Donnerstag, 22. Juni 2023

7. Tag: Zwei Wanderungen, die uns an die Leistungsgrenze brachten

Da wir unseren gestrigen Bericht noch vor dem Abendessen verfasst haben, müssen wir unser Dinner natürlich noch nachreichen. Es gab für jeden zwei Packungen "Lunchables":

Für alle, die nicht so vertraut sind mit den amerikanischen Produkten, hier die Fakten: In der Packung sind jeweils getrennt Schinken, Käse und Cracker. Die baut man sich einfach zusammen, wie man mag. Als Dessert ist jetzt auch immer ein Cookie oder Oreo dabei, ein zwei Gänge-Menü quasi. 

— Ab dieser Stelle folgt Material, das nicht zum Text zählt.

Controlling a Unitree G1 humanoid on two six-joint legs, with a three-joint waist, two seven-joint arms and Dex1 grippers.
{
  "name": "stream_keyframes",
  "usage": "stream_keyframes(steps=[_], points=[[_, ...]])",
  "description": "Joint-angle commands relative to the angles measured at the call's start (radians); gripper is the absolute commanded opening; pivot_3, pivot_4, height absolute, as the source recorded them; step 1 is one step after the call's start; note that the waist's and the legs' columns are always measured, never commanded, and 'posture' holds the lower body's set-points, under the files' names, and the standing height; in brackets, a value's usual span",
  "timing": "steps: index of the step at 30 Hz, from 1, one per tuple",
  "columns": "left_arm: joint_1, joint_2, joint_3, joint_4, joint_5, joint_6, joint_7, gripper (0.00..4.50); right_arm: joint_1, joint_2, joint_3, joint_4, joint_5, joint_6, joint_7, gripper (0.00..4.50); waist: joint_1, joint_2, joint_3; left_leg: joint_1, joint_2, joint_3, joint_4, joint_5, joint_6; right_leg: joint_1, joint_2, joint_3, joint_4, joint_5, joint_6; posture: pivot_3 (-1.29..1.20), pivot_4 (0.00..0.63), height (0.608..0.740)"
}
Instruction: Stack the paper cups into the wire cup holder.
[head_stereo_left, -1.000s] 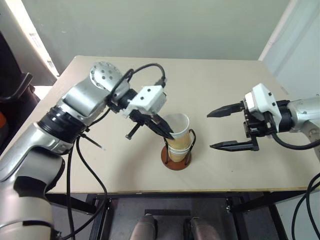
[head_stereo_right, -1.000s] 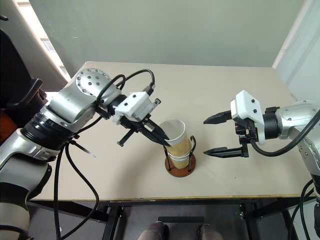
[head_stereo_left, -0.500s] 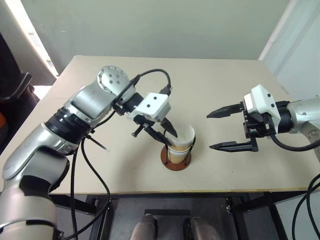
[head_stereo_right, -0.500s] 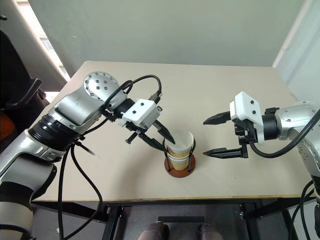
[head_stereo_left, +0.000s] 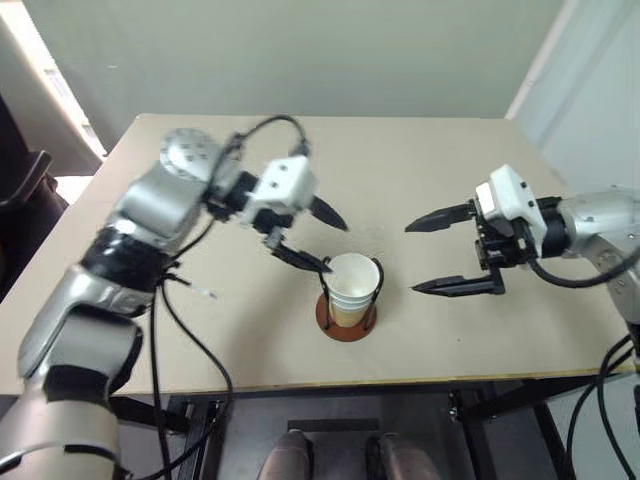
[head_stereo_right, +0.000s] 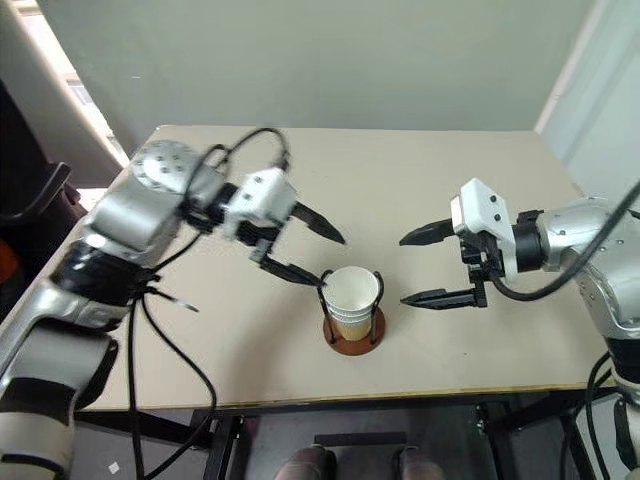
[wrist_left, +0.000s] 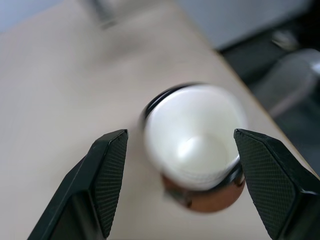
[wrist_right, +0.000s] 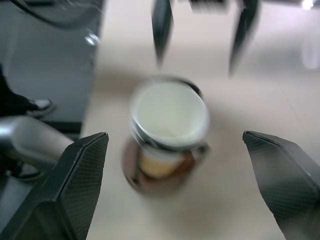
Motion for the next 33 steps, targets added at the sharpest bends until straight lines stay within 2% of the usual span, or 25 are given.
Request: stream_keyframes(steps=[1, 3, 6, 8, 11, 13, 17, 23, 33], points=[[0.167, 0.099, 0.203, -0.082, -0.063, 0.11, 0.07, 3.61, -0.046, -0.004, -0.031, 0.107, -0.027, -0.055, 0.033, 4.5, -0.003, 0.0, 0.0, 0.001, 0.0, 0.0, -0.001, 0.0, 0.0, 0.0, 0.0, 0.001, 0.0, 0.0, 0.0, 0.0, 0.15, 0.74], [0.316, 0.143, 0.333, -0.111, -0.099, 0.16, 0.118, 3.61, -0.063, 0.0, -0.029, 0.176, -0.054, -0.076, 0.036, 4.5, -0.003, 0.0, 0.0, 0.001, 0.0, 0.0, -0.002, 0.0, 0.0, -0.001, 0.0, 0.001, 0.001, -0.002, -0.001, 0.0, 0.15, 0.74], [0.525, 0.149, 0.536, -0.111, -0.121, 0.191, 0.212, 3.61, -0.073, 0.006, -0.021, 0.269, -0.093, -0.1, 0.037, 4.5, 0.001, 0.0, 0.0, 0.0, 0.0, 0.001, -0.003, -0.001, 0.0, -0.002, 0.0, 0.001, 0.001, -0.004, -0.004, 0.0, 0.15, 0.74], [0.621, 0.132, 0.621, -0.124, -0.124, 0.203, 0.263, 3.61, -0.069, 0.011, -0.024, 0.301, -0.1, -0.106, 0.041, 4.5, 0.004, 0.0, 0.0, 0.0, 0.0, 0.0, -0.003, -0.001, 0.0, -0.002, 0.0, 0.001, 0.002, -0.005, -0.006, 0.0, 0.15, 0.74], [0.731, 0.105, 0.682, -0.176, -0.127, 0.213, 0.304, 3.61, -0.061, 0.026, -0.03, 0.326, -0.104, -0.108, 0.041, 4.5, 0.006, 0.0, 0.0, 0.001, 0.0, 0.001, -0.003, -0.001, 0.0, -0.002, 0.0, 0.001, 0.003, -0.007, -0.01, 0.0, 0.15, 0.74], [0.767, 0.084, 0.705, -0.211, -0.137, 0.226, 0.328, 3.61, -0.056, 0.035, -0.034, 0.328, -0.101, -0.102, 0.038, 4.5, 0.006, 0.0, 0.0, 0.002, 0.0, 0.001, -0.003, -0.002, -0.001, -0.001, 0.0, 0.001, 0.004, -0.01, -0.018, 0.0, 0.15, 0.74], [0.788, 0.066, 0.714, -0.222, -0.126, 0.237, 0.369, 3.61, -0.035, 0.041, -0.045, 0.298, -0.086, -0.083, 0.036, 4.5, 0.006, 0.0, 0.0, 0.004, 0.0, 0.001, -0.003, -0.004, -0.003, -0.001, 0.0, 0.001, 0.005, -0.007, -0.022, 0.0, 0.15, 0.74], [0.788, 0.057, 0.694, -0.208, -0.106, 0.239, 0.401, 3.61, -0.029, 0.045, -0.047, 0.281, -0.089, -0.074, 0.032, 4.5, 0.0, 0.0, 0.0, 0.01, 0.0, 0.001, -0.004, -0.002, -0.004, 0.003, 0.001, 0.003, 0.005, -0.006, -0.024, 0.0, 0.15, 0.74], [0.767, 0.042, 0.678, -0.225, -0.106, 0.253, 0.441, 3.61, -0.036, 0.056, -0.045, 0.28, -0.094, -0.066, 0.022, 4.5, 0.0, 0.0, 0.0, 0.01, 0.0, 0.001, -0.006, -0.003, -0.005, 0.002, 0.001, 0.003, 0.004, -0.006, -0.024, 0.0, 0.15, 0.74]])
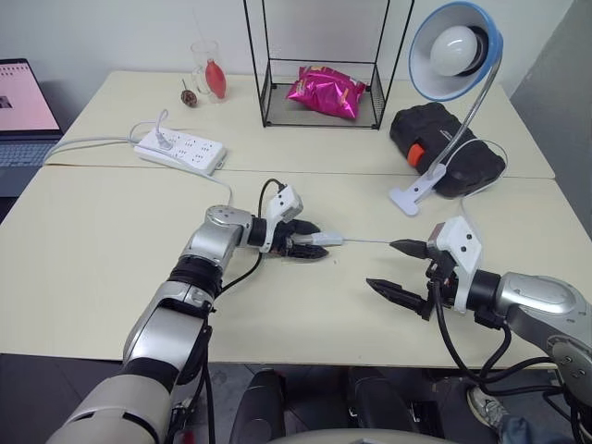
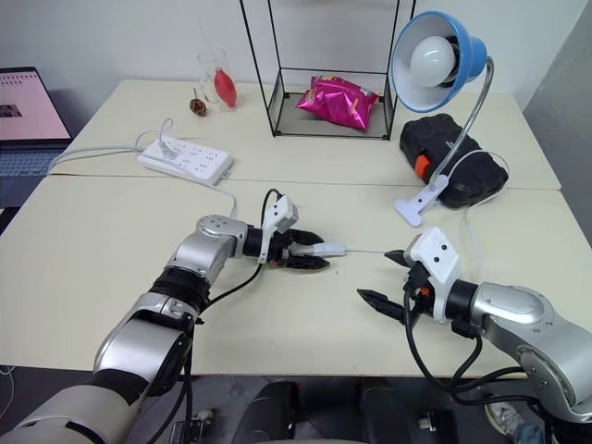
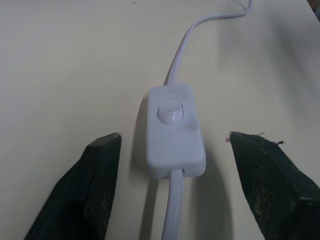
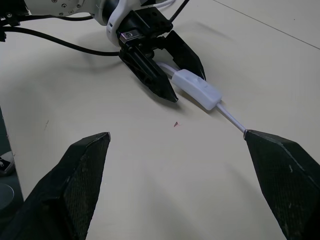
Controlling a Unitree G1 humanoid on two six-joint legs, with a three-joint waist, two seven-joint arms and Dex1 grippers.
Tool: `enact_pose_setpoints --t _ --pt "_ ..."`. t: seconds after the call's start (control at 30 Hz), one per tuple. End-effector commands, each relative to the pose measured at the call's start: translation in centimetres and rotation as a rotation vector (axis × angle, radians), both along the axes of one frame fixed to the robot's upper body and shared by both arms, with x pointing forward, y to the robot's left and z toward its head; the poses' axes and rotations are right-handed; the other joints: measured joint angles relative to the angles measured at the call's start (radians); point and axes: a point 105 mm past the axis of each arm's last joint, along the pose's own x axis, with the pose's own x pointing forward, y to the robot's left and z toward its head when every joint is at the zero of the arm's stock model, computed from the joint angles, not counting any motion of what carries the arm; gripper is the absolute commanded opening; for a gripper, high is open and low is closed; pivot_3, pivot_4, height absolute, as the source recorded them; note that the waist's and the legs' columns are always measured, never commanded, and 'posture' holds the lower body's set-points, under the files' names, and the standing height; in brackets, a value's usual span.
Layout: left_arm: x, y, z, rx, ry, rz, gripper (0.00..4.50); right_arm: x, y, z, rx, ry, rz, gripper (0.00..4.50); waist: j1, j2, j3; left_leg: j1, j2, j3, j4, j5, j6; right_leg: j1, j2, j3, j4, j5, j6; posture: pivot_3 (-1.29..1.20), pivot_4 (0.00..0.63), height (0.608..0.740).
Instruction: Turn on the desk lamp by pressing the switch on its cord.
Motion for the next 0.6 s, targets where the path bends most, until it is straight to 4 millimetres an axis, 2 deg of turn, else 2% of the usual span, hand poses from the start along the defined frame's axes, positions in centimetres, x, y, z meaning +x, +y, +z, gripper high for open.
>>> enact_pose_setpoints --t 0.03,0.2,0.27,0.43,0.6 --pt "0.1 -0.6 0.7 -0.007 -0.030 -0.024 2.49 -0.3 0.1 1.0 -0.003 -0.047 0.009 4.50 0.000 0.000 0.000 0.000 0.000 0.000 0.000 0.000 0.000 0.000 0.000 0.000 0.000 0.000 0.000 0.00 0.150 0.740" --pt "-0.2 -0.6 0.3 0.010 -0.048 -0.042 1.38 -0.2 0.1 1.0 -0.004 -0.055 0.009 4.50 0.000 0.000 0.000 0.000 0.000 0.000 0.000 0.000 0.000 0.000 0.000 0.000 0.000 0.000 0.000 0.00 0.150 0.740" --pt "-0.2 -0.5 0.4 0.017 -0.075 -0.051 1.12 -0.1 0.1 1.1 -0.003 -0.065 0.006 4.50 0.000 0.000 0.000 0.000 0.000 0.000 0.000 0.000 0.000 0.000 0.000 0.000 0.000 0.000 0.000 0.00 0.150 0.740" --pt "-1.0 -0.5 1.4 -0.005 -0.195 -0.089 1.12 -0.3 0.8 1.3 0.066 -0.106 -0.003 4.50 0.000 0.000 0.000 0.000 0.000 0.000 0.000 0.000 0.000 0.000 0.000 0.000 0.000 0.000 0.000 0.00 0.150 0.740" --pt "-1.7 -0.6 3.5 -0.082 -0.308 -0.041 1.12 -0.9 2.2 0.2 0.372 0.079 -0.109 4.50 0.000 0.000 0.000 0.000 0.001 -0.001 -0.001 0.000 0.000 0.000 0.000 0.000 0.000 0.000 0.000 0.00 0.150 0.740"
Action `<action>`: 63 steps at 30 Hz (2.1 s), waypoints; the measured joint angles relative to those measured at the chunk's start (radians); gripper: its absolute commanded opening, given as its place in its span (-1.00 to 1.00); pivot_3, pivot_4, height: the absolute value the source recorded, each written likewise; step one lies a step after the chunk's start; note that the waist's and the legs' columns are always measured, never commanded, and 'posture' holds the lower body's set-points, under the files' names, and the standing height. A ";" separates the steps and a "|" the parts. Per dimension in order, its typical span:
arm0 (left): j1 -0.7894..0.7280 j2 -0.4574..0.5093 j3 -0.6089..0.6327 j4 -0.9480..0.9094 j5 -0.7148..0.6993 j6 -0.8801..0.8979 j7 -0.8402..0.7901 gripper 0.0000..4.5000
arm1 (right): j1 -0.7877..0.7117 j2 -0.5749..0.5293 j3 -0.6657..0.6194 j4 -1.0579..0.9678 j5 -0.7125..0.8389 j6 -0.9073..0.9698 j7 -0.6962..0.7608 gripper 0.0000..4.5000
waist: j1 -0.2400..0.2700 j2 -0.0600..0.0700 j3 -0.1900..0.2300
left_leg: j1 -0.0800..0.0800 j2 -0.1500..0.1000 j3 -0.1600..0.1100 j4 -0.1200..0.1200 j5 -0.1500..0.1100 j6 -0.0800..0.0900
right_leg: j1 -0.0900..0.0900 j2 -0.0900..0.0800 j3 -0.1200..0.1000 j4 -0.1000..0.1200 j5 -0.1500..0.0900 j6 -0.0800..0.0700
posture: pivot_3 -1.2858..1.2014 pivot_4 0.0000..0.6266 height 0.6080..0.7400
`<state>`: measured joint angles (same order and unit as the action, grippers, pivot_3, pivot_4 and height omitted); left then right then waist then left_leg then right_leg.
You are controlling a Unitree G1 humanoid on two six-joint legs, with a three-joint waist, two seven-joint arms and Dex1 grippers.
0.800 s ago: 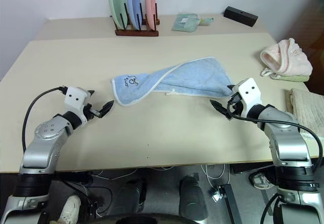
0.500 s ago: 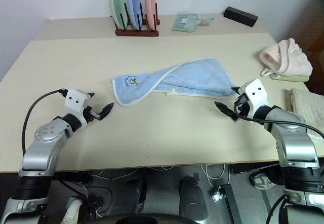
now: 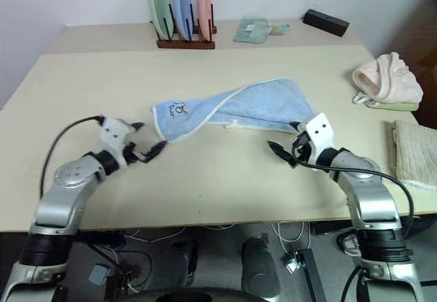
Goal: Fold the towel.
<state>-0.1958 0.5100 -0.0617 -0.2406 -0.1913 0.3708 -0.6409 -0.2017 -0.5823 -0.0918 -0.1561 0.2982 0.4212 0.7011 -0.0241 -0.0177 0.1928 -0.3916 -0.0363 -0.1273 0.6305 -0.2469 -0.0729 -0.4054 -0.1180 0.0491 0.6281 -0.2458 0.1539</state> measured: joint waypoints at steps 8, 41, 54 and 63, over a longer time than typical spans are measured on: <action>-0.191 0.004 -0.166 0.106 0.154 -0.009 -0.016 0.97 | 0.080 0.056 0.020 -0.135 -0.009 0.043 -0.107 0.98 | 0.011 0.000 0.000 | 0.000 0.000 0.000 0.000 0.000 0.000 | 0.000 0.000 0.000 0.000 0.000 0.000 | 0.03 -0.52 1.00; -0.164 0.034 -0.026 0.165 0.141 -0.012 -0.002 -0.98 | 0.056 0.072 0.062 -0.136 -0.082 0.004 -0.180 1.00 | 0.001 0.000 0.000 | 0.000 0.000 0.000 -0.001 0.000 0.000 | -0.002 0.000 0.000 0.001 0.000 0.000 | 0.03 -0.52 1.00; -0.003 0.200 0.191 0.291 0.127 -0.166 0.008 -0.98 | -0.213 -0.032 0.080 0.175 -0.266 -0.164 -0.192 1.00 | 0.005 0.001 0.000 | 0.000 0.000 0.000 -0.001 0.000 0.000 | -0.001 0.000 0.000 0.001 0.000 0.000 | 0.03 -0.52 1.00; -0.002 0.154 0.142 0.275 0.125 -0.184 -0.011 -0.98 | -0.380 0.104 0.034 0.426 -0.116 0.172 -0.174 1.00 | 0.004 0.001 0.000 | 0.000 0.000 0.000 -0.001 0.000 0.000 | -0.002 0.000 0.000 0.001 0.000 0.000 | 0.03 -0.52 1.00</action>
<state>-0.1977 0.6643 0.0799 0.0343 -0.0661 0.1866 -0.6515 -0.5813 -0.4787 -0.0573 0.2697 0.1820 0.5937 0.5267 -0.0206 -0.0168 0.1932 -0.3914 -0.0360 -0.1271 0.6295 -0.2469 -0.0728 -0.4071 -0.1178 0.0491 0.6289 -0.2458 0.1537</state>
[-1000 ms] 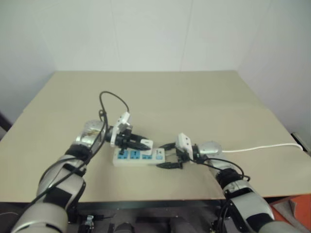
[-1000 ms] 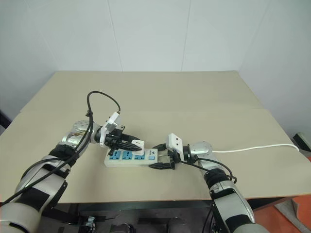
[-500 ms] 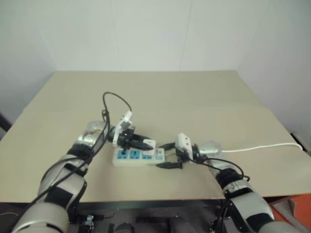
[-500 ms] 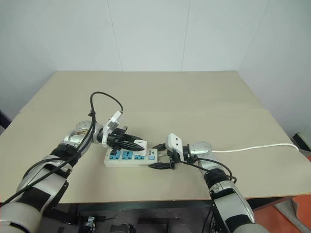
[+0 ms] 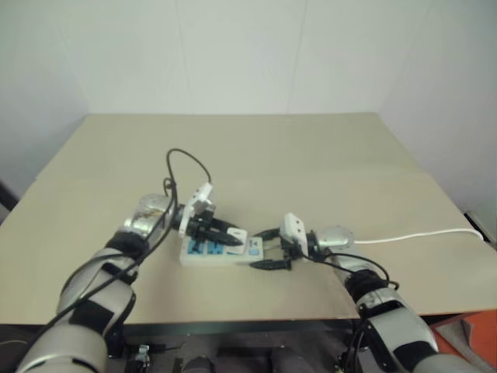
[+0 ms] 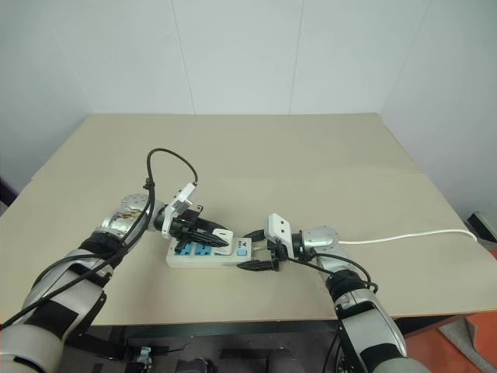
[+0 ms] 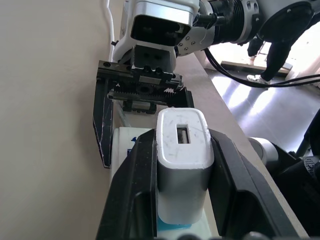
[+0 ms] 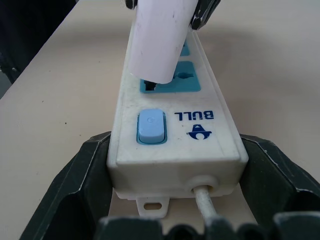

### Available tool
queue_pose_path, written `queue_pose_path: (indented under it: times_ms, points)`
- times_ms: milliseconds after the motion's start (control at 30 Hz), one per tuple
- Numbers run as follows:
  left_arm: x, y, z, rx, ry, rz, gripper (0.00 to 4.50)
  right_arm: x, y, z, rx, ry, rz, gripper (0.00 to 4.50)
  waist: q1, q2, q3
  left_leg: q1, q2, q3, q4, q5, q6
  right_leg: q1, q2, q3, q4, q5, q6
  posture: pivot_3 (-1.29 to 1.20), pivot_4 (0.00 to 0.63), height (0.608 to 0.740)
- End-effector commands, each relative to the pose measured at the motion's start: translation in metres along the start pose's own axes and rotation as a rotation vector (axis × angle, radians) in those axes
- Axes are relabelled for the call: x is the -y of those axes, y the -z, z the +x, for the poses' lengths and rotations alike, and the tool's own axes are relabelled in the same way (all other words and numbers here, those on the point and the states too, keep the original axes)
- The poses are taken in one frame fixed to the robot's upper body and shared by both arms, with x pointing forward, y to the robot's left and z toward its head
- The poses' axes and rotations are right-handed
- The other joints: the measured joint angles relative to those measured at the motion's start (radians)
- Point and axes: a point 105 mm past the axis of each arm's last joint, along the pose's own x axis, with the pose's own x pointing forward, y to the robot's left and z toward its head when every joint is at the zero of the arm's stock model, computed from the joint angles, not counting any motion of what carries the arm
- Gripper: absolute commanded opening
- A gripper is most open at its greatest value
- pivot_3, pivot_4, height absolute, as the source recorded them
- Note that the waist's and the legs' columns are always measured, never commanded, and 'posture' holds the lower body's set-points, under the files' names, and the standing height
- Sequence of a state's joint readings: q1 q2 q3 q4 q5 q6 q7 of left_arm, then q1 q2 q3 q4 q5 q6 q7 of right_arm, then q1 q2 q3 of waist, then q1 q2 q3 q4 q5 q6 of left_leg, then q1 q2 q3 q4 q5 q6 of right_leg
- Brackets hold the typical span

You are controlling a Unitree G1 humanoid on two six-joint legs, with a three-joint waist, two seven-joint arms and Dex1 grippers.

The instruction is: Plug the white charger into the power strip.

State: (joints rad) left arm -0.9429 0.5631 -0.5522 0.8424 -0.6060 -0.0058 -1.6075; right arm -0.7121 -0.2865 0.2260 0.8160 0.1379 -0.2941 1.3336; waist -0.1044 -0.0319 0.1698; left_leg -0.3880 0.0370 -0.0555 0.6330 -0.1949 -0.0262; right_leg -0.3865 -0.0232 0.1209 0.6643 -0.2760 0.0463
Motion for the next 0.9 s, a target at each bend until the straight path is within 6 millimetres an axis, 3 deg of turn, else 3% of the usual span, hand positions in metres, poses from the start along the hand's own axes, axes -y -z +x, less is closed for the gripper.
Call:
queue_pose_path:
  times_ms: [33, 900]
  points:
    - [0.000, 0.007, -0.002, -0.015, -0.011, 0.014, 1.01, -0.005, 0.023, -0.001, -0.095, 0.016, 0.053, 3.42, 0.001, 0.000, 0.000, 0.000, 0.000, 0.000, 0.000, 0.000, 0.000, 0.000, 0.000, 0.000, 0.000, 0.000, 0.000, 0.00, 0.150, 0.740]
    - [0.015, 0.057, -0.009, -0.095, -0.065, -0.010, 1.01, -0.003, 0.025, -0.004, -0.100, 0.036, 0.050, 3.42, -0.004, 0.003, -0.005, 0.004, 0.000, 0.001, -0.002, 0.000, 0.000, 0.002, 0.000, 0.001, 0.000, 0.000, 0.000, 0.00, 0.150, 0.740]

Aber nun zum heutigen Tag.... Da es in unserem Hotel kein Frühstück angeboten wurde, hieß es heute: Breakfast at Tiffany´s..ähh McDonnalds, meine ich. Heiko hat sich dafür entschieden:

Und ich hatte einen Bacon, Egg & Cheese McGriddle (süßer Pancake mit Bacon, Ei und Käse):


Bei Verlassen des Restaurants fiel mir ein Aufsteller zur Anwerbung neuer Arbeitskräfte ins Auge, den ich Euch nicht vorenthalten möchte, da er die Unterschiede zwischen den Ländern anschaulich macht:

Bereits der erste Punkt ist bemerkenswert. McDonalds wirbt damit, dass man im ersten Jahr keinen und im zweiten Jahr eine Woche (!) bezahlten Urlaub bekommt. Es muss also tatsächlich Arbeitgeber in den USA geben, die schlechtere Bedingungen bieten. Das sollte sich jeder deutsche Arbeitnehmer einmal vor Augen führen, speziell Gewerkschaftsfunktionäre, die üppige Tarifabschlüsse ablehnen und nun eine Urabstimmung anstreben...aber nun genug davon.

Nach unserem üppigen Mahl sollte es dann auf eine Wanderung durch den Mill Creek gehen. Landschaftlich sehr reizvoll, vor allem wegen der Temperaturen körperlich herausfordernd. Hier ein paar Impressionen:






Und wo immer Wasser über Steine fließt, darf der Graufilter natürlich nicht fehlen:


Danach gings zurück ins Auto und 250 Kilometer in Richtung Nord-Ost. Auf dem Weg machten wir noch einen weiteren Halt für eine Wanderung. Diese sollte zwar nur eine Meile lang sein, führte bei gleisender Sonne in einer Höhe von 1.500 Metern über Slick-Rock. Dabei mussten wir auf dieser kurzen Strecke einen Höhenanstieg von fast 200 Metern bewältigen. Ziel war der/die/das "Wild Horse Window", zwei riesige Gesteinshöhlen, die durch Niederschlagswasser in den Kalksandstein gespült wurden:







Völlig erschöpft kamen wir nach zwei Stunden am Auto an. Wir hatten noch eine gute Stunde Fahrt vor uns, bis wir Torrey erreichten. Nun ist regenerieren angesagt, damit wir morgen mit neuer Kraft starten können. Viele Grüße!